Встречи Авдотьи Яковлевны с Некрасовым были коротки. Измучившись, она мучила его:
– Что будет? Что будет?
– Прежде всего надо сказать Панаеву, – отвечал Николай Алексеевич. – Я уверен, он поймет, как благородный человек.
– Нет, нет, только не теперь! – отвечала Авдотья Яковлевна. Некрасов чувствовал, как ее руки дрожат в его руках. – И что ему сказать? Разве я уверена в тебе или в себе? – И тут же перебивала сама себя: – Помни, я потребую всего тебя, до последнего дыхания. Пока не поздно, ты еще можешь уйти… Слышишь, уходи!..
Но для этого прежде всего нужно бы было отвести ее сильные, горячие руки. А это были единственные в мире руки, в которые он отдавал жизнь.
Вскоре Панаев вернулся с запродажной на лес. Григорий Михайлович обещал выслать деньги осенью. Некрасов перебирал журналы, которые можно было бы перекупить. О программе будущего журнала много говорить не приходилось. Эту программу определяло имя Виссариона Белинского.
– Не пора ли ему написать? – спрашивал Иван Иванович.
– Рано! – отвечал Некрасов. – Не будем его тревожить понапрасну, пока дело не решится окончательно. Журнала-то у нас пока нет и не будет раньше, чем мы вернемся в Петербург.

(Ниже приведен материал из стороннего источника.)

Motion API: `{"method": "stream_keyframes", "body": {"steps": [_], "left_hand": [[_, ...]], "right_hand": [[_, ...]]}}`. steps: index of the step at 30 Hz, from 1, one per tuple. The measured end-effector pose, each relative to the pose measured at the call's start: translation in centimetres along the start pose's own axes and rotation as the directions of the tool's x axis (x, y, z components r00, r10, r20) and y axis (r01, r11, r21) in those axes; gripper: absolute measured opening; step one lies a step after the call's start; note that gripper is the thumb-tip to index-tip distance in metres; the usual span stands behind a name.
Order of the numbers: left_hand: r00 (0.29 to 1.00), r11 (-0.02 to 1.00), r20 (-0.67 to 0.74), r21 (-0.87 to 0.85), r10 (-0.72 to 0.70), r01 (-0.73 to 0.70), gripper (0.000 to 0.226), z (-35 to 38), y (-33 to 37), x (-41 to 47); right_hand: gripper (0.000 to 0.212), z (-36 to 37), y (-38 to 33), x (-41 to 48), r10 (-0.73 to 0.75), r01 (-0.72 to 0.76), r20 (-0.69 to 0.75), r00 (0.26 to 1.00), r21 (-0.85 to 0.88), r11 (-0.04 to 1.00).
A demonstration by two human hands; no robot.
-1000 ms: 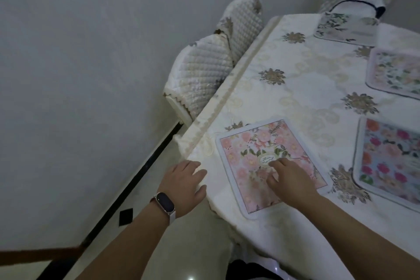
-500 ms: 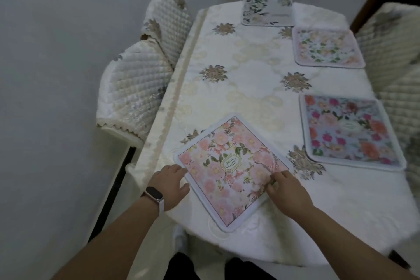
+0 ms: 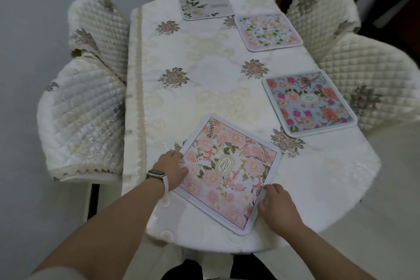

Некрасова стали торопить с отъездом.
Связанный запрещением Авдотьи Яковлевны, он не мог сказать Панаеву о том, о чем должен был сказать прежде всего.
У Авдотьи Яковлевны появились новые тревоги. Она предвидела, жертвой каких пересудов ей суждено стать, едва пронесется в Петербурге весть о ее расходе с Панаевым. Еще страшнее была мысль об официальном разводе. Она знала, какой грязью сопровождается бракоразводный процесс в духовных консисториях. Но если и решиться пройти через всю эту грязь, развод вряд ли вырвешь! Духовные отцы сурово охраняют святость брака даже в тех случаях, когда ничего, кроме формы, не остается. Стало быть, суждено ей стать гражданской женой Некрасова, вернее, будут называть ее просто его любовницей. Ее будут провожать косые взгляды, презрительные усмешки и подчеркнутое отчуждение. Вот когда потребуется ей вся сила характера!
Она могла предвидеть все. Но стоило ей остаться наедине с Некрасовым – ею овладевал страх.
– Не торопи меня, ради бога, не торопи! – повторяла Авдотья Яковлевна.
Она снова обрекала его на унизительное молчание.
Видит бог, она его любила. Но она все еще просила у судьбы отсрочки, словно отсрочка могла что-нибудь изменить.
Перед отъездом Некрасова в Петербург им удалось увидеться без свидетелей, совсем накоротке.
– Как трудно ты любишь! – вырвалось у него.